Yes — because if we weren’t joking about the concept of dainty lady chips in 2018, we’d have to start crying. It’s true, ridiculous gender-targeted merchandise is nothing new (see: SkinnyGirl Wine, Bic pens “For Her” and pretty much every diet/beauty/cleaning product ever invented). Still, the idea that chip lovers should be divided along gender lines feels especially outrageous. Particularly since the supposedly “female-friendly” chip implies that women want to be quiet, clean and are always in possession of an impractically tiny purse. And also because all people — male or female — who love licking the chip dust off of their fingers in public should NOT BE ALLOWED IN PUBLIC.
Safe to assume the reaction was not good?
Since the story exploded yesterday morning we have already seen backlash and backlash to the backlash, think pieces and panel discussions and, of course, some classic celebrity Tweets.

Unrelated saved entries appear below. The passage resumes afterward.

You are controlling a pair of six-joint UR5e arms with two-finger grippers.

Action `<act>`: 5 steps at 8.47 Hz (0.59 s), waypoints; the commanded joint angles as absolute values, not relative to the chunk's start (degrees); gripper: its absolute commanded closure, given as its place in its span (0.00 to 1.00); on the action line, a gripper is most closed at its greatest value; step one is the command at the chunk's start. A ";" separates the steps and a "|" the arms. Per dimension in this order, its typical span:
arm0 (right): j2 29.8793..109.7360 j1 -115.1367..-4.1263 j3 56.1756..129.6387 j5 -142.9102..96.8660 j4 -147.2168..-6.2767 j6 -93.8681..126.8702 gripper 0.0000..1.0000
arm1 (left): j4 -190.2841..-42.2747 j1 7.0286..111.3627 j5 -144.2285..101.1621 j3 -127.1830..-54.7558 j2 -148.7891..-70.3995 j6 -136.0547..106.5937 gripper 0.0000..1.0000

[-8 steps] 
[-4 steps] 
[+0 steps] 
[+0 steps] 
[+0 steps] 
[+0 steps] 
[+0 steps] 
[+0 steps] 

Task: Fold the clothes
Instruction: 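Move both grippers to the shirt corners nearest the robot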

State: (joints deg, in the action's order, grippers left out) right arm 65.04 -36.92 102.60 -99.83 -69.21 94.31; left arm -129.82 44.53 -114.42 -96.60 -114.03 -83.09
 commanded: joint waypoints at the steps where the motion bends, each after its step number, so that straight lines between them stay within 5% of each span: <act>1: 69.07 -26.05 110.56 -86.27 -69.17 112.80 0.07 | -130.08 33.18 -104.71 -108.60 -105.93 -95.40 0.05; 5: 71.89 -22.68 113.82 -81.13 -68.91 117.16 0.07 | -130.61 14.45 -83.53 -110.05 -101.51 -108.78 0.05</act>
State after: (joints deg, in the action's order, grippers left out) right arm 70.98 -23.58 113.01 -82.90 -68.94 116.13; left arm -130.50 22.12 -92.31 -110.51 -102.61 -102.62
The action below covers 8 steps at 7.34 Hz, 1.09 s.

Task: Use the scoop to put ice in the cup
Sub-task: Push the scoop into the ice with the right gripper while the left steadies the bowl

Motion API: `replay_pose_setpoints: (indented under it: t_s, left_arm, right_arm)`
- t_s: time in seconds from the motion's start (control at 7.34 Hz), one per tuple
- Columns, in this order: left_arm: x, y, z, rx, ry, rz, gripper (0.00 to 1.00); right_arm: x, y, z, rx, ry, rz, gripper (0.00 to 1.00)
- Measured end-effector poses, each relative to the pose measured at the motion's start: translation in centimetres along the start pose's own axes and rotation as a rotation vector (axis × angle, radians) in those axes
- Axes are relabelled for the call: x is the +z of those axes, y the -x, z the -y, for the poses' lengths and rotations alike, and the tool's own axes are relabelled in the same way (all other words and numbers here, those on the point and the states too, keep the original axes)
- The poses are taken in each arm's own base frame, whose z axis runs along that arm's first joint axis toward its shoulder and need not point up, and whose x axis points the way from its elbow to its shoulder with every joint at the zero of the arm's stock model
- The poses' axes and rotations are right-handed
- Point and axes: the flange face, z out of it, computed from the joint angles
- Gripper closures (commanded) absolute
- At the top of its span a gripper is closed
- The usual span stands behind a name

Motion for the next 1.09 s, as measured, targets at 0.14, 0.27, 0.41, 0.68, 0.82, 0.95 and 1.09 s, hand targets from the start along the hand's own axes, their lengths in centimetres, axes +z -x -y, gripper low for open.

Chrissy Teigen joked that “The only quiet chips are stale chips. This Tuesday I’m voting #no on #ladychips.” Comedian Andy Richter blamed Lady Doritos for the stock market upset. Here in Canada, Ontario Premier Kathleen Wynne tweeted a chip selfie featuring a bag of Doritos Nacho Cheese and the caption “In flight snack en route to DC. The original is crunchy, messy and delicious enough for everyone.”
Just to play devil’s advocate here: Crunch-free chips don’t sound like the worst idea.
It’s true: Silent snacks could be a brilliant innovation to sell at movie theatres, outside lecture halls, in flights were you can’t escape from a stranger’s incessant chomping. The problem is not about crunch or no crunch, but rather that targeting the products at women reinforces damaging gender stereotypes. Kathy Griffin nailed it, tweeting, “This may seem silly to some folks, but at one point or another most women are told that they’re too loud, take up too much space, that we’re too much. If Doritos is actually doing this it’ll just represent the BS women have had to deal with at home and at work #CrunchLouder.”
So is Doritos actually doing this?
Well they’re definitely not anymore. Last night, the official Doritos Twitter account tweeted, “We already have Doritos for women — they’re called Doritos and they’re loved by millions.” Huh. It’s possible that Nooyi (a Fortune 500 CEO) misspoke. It is also possible that Pepsi took stock of the negative response and decided to abort mission. The truth (like the actual ingredients in a Cool Ranch Dorito) is something we’re okay with not knowing.